> _Action item_
The answer must be the full listing, written out exactly.

> _Data shown_
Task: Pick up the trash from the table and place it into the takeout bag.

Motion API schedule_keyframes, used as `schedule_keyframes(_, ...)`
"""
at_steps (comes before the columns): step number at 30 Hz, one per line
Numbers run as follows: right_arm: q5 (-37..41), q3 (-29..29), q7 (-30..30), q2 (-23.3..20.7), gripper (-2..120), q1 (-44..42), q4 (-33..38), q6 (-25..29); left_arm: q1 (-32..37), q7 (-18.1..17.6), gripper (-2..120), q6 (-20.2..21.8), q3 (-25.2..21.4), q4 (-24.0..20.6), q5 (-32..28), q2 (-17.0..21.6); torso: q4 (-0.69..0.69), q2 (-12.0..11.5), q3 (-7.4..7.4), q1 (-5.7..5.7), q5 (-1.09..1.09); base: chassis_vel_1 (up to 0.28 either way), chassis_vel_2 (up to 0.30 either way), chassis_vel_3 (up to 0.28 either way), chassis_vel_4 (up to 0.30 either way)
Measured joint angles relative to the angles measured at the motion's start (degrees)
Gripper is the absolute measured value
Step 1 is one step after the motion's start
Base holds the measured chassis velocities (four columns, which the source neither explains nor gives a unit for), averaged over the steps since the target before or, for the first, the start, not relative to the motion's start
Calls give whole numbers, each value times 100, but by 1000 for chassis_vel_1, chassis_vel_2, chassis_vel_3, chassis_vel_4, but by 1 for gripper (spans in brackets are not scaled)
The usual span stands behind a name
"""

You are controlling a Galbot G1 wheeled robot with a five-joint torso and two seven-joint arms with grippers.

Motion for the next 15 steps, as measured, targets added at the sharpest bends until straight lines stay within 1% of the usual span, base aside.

> _Response box_
Task: Pick up the trash from the table and place it into the takeout bag.

Motion API schedule_keyframes, used as `schedule_keyframes(_, ...)`
"""
at_steps (comes before the columns): step number at 30 Hz, one per line
Numbers run as follows: right_arm: q5 (-37..41), q3 (-29..29), q7 (-30..30), q2 (-23.3..20.7), gripper (-2..120), q1 (-44..42), q4 (-33..38), q6 (-25..29); left_arm: q1 (-32..37), q7 (-18.1..17.6), gripper (-2..120), q6 (-20.2..21.8), q3 (-25.2..21.4), q4 (-24.0..20.6), q5 (-32..28), q2 (-17.0..21.6); torso: q4 (-0.69..0.69), q2 (-12.0..11.5), q3 (-7.4..7.4), q1 (-5.7..5.7), q5 (-1.09..1.09); base: chassis_vel_1 (up to 0.28 either way), chassis_vel_2 (up to 0.30 either way), chassis_vel_3 (up to 0.28 either way), chassis_vel_4 (up to 0.30 either way)
Measured joint angles relative to the angles measured at the motion's start (degrees)
Gripper is the absolute measured value
Step 1 is one step after the motion's start
Base holds the measured chassis velocities (four columns, which the source neither explains nor gives a unit for), averaged over the steps since the target before or, for the first, the start, not relative to the motion's start
Calls give whole numbers, each value times 100, but by 1000 for chassis_vel_1, chassis_vel_2, chassis_vel_3, chassis_vel_4, but by 1 for gripper (spans in brackets are not scaled)
The usual span stands behind a name
"""

You are controlling a Galbot G1 wheeled robot with a five-joint torso and two seven-joint arms with grippers.

Motion for the next 15 steps, as measured, targets added at the sharpest bends until straight lines stay within 1% of the usual span, base aside.

Work on the answer has been completed.